1.2 Availability of Data and Tools

Our experiments are based on a set of publicly available benchmarks. All tools, benchmarks, and results of our evaluation are available on a supplementary web page http://esbmc.org/benchmarks/jscp2017.zip.

1.3 Outline

Section 2 discusses related studies. Section 3 provides an overview of optimization problems and techniques, and describes background on software model checking. Section 4 describes the ANSI-C model developed for optimization problems that is suitable for the counterexample guided inductive optimization procedure. Section 5 describes the generalized and simplified optimization algorithms and respective completeness proofs. Section 6 describes the fast optimization algorithm and respective completeness proof.

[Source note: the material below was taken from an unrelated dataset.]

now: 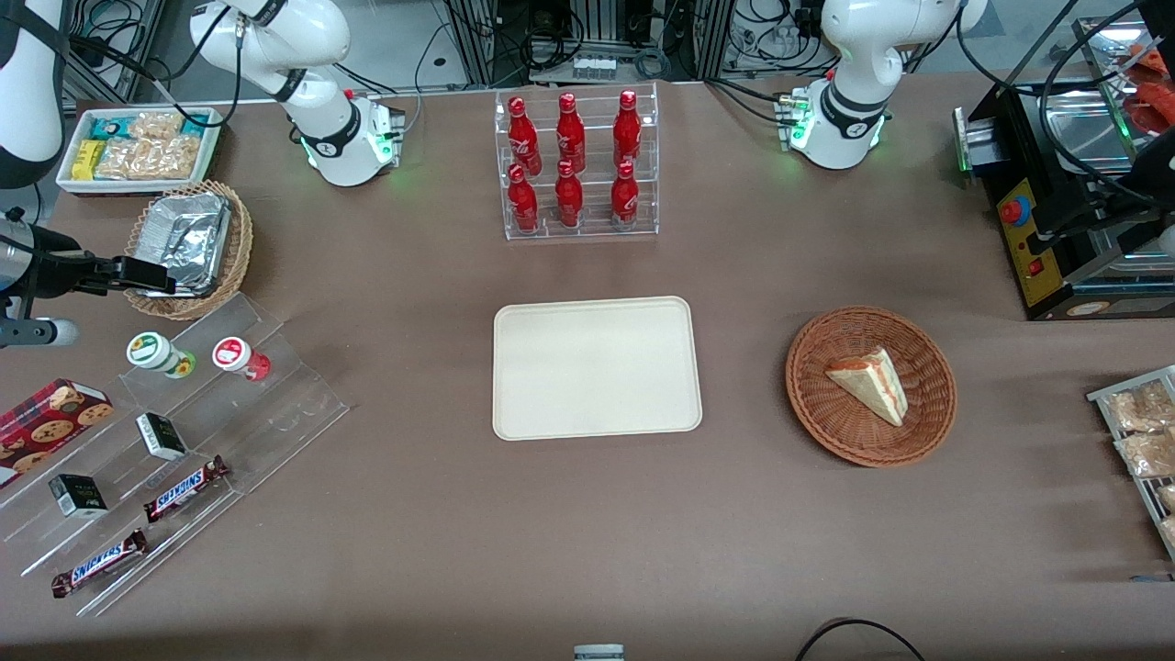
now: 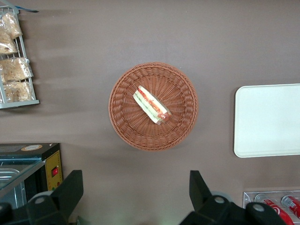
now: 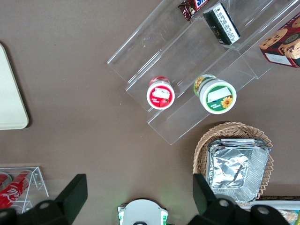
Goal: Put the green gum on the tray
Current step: 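Move the right gripper toward the acrylic snack stand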
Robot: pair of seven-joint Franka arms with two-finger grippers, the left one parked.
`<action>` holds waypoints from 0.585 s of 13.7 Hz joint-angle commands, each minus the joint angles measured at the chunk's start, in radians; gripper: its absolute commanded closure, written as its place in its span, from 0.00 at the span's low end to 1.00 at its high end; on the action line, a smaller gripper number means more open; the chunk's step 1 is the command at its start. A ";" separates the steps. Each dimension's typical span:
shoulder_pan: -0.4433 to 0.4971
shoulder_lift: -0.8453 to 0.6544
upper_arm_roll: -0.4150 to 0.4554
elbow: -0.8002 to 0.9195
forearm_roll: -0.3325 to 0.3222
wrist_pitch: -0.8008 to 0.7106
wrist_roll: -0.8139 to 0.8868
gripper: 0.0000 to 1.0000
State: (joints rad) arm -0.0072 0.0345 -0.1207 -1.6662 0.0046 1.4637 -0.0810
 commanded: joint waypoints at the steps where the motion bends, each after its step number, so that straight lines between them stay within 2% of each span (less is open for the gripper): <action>1: 0.003 0.001 -0.004 0.020 -0.012 -0.023 0.000 0.00; 8: -0.002 0.004 -0.005 -0.039 -0.014 0.044 -0.040 0.00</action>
State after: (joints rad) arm -0.0074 0.0423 -0.1221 -1.6790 0.0045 1.4742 -0.0893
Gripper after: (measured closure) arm 0.000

Section 7 reports the experimental results for evaluating all proposed optimization algorithms, while Section 8 concludes this work and proposes further studies.

2 Related Work

SMT solvers have been widely applied to solve several types of verification, synthesis, and optimization problems. They are typically used to check the satisfiability of a logical formula, returning assignments to variables that evaluate the formula to true, if it is satisfiable; otherwise, the formula is said to be unsatisfiable. Nieuwenhuis and Oliveras Nieuwenhuis2006 presented the first research about the application of SMT to solve optimization problems. Since then, SMT solvers have been used to solve different optimization problems, e.g., minimize errors in linear fixed-point arithmetic computations in embedded control software Eldib2014 ; reduce the number of gates in FPGA digital circuits Estrada2003 ; hardware/software partition in embedded systems to decide the most efficient system implementation TrindadeSBESC2015 ; TrindadeSBESC2013 ; TrindadeDAES2016 ; and schedule applications for a multi-processor platform Cotton2011 . All those previous studies use SMT-based optimization over a Boolean domain to find the best system configuration given a set of metrics. In particular, in Cotton et al. Cotton2011 the problem is formulated as a multi-objective optimization problem. Recently, Shoukry et al. CDC2016 proposed a scalable solution for synthesizing a digital controller and motion planning for under-actuated robots from LTL specifications. Such solution is more flexible and allows solving a wider variety of problems, but they are focused on optimization problems that can be split into a Boolean part and other convex part.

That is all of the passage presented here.